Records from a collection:
· · · · ·

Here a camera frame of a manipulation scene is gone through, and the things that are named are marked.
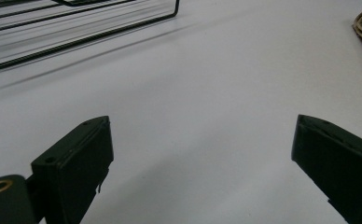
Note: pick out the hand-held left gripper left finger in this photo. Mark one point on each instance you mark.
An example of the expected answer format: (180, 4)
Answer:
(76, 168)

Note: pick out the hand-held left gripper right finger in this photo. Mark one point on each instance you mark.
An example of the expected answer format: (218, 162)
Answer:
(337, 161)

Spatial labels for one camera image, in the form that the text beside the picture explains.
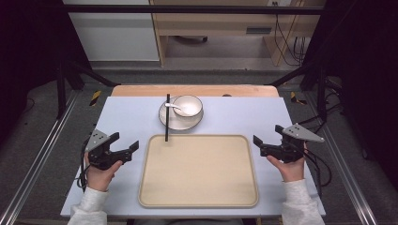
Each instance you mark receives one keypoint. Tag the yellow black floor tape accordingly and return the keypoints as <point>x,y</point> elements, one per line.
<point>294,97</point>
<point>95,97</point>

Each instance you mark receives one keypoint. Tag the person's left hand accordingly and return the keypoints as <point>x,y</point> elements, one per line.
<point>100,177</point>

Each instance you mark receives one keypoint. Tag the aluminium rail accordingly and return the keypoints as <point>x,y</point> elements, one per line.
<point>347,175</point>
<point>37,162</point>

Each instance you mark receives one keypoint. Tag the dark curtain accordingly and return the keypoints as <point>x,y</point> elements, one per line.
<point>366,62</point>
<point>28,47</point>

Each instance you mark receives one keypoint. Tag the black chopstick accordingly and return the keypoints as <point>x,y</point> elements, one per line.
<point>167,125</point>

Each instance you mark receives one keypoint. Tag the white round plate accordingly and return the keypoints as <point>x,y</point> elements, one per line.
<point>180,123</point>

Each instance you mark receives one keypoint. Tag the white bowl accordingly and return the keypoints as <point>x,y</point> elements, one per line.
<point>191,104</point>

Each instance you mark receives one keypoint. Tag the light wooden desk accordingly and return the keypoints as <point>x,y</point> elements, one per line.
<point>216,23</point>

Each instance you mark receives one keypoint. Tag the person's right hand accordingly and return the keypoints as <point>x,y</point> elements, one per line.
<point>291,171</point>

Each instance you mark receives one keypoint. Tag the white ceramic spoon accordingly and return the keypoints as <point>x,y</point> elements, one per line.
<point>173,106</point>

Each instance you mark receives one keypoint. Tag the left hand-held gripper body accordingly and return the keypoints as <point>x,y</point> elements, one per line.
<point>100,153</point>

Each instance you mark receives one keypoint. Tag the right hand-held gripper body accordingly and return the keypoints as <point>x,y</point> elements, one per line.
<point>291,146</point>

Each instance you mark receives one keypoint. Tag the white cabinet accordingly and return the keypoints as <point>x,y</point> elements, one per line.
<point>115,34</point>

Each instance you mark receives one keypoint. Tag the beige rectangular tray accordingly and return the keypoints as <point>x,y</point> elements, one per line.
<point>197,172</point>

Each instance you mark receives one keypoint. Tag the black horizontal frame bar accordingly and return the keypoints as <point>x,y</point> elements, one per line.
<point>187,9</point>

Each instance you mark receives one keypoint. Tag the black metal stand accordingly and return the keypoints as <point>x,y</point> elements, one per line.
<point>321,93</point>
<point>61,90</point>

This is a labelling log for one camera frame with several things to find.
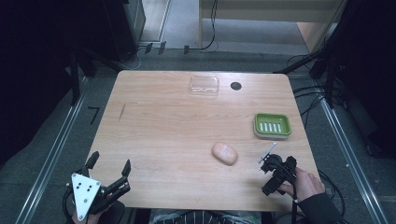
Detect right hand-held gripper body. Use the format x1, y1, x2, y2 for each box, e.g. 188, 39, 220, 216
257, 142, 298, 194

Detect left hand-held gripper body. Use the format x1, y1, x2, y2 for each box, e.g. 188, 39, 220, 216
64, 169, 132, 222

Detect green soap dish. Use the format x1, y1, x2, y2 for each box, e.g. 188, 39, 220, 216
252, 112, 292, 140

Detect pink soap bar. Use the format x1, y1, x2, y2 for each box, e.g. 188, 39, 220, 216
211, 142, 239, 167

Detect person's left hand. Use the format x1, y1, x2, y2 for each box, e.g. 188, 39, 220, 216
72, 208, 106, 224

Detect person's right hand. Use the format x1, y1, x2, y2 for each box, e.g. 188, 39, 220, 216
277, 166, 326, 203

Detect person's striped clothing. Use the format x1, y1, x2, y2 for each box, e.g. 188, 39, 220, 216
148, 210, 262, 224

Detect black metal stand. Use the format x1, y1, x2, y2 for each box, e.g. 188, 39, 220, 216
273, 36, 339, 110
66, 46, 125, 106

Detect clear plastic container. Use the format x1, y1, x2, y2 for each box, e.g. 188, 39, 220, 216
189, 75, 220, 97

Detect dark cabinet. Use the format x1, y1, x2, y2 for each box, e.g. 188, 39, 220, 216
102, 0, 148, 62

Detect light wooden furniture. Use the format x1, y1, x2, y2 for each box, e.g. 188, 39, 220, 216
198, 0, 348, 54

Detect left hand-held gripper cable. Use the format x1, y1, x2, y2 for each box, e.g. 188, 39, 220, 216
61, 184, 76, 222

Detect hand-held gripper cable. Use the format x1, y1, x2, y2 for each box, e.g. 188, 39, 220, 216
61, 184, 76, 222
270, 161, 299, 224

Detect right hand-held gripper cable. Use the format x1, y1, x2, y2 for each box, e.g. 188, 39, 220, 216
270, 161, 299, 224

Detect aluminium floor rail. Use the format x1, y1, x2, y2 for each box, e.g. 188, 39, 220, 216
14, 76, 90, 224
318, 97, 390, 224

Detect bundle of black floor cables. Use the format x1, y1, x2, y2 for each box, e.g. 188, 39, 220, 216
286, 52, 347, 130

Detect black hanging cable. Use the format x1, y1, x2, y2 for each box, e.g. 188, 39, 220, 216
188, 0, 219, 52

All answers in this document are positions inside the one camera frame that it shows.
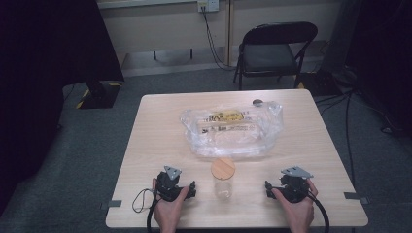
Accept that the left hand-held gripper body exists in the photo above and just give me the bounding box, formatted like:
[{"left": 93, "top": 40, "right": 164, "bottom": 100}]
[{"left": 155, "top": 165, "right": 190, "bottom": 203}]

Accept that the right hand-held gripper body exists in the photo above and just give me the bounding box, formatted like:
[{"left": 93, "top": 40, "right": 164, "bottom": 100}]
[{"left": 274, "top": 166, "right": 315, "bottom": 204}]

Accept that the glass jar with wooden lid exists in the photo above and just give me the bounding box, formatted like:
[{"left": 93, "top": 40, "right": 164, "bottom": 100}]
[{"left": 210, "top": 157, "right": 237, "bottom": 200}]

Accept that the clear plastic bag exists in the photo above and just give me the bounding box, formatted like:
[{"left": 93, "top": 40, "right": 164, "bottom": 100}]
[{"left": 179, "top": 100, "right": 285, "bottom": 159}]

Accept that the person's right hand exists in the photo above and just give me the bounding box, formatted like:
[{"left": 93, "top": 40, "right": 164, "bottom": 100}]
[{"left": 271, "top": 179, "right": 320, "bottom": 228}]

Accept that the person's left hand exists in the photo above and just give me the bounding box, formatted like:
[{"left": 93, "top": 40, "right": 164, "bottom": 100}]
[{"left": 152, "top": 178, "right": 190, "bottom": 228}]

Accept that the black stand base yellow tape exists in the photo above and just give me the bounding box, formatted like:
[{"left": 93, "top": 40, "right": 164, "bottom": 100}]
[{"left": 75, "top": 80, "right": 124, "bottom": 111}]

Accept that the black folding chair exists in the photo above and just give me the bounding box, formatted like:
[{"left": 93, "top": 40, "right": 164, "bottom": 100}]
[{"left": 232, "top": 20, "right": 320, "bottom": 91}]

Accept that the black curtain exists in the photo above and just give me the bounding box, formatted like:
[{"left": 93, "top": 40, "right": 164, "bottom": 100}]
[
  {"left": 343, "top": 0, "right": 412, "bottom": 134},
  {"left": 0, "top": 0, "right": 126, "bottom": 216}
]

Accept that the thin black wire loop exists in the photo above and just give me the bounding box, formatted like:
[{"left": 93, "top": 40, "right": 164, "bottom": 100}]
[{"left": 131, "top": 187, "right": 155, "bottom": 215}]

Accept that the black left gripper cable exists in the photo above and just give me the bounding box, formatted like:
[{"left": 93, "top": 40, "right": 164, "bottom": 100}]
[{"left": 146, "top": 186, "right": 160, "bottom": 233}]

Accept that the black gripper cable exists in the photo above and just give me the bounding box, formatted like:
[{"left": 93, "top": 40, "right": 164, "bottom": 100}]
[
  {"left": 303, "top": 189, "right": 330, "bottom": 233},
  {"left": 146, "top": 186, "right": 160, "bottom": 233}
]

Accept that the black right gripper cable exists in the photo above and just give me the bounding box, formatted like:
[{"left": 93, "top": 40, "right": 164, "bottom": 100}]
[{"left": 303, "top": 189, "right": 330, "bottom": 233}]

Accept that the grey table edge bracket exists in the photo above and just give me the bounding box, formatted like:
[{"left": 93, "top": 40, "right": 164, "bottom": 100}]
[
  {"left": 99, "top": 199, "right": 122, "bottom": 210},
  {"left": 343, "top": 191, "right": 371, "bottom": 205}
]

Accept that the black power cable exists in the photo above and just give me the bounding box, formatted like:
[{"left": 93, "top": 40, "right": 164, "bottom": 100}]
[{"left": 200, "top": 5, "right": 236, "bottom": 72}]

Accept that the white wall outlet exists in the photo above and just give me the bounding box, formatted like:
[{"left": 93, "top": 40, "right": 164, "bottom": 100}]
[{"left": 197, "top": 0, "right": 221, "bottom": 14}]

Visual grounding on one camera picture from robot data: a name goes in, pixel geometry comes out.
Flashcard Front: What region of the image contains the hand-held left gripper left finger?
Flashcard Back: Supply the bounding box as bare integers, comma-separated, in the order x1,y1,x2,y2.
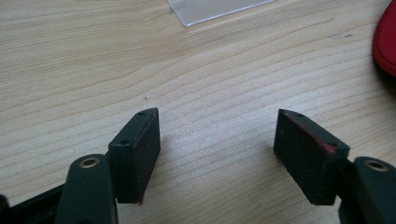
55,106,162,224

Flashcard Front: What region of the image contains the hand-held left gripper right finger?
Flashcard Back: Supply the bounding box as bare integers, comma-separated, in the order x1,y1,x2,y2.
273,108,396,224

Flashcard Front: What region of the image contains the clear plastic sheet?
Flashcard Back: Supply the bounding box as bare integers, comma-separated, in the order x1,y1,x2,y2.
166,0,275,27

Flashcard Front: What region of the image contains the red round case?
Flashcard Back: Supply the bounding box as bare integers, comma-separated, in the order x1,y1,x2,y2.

· · · · ·

-- Assignment --
Proceeding from the line containing "the white cabinet" through the line containing "<point>115,34</point>", transcribe the lines above exactly, both end lines included.

-- Exercise answer --
Each instance you mark receives one keypoint. Tag the white cabinet accordingly and return the keypoints as <point>x,y</point> elements, one per line.
<point>115,34</point>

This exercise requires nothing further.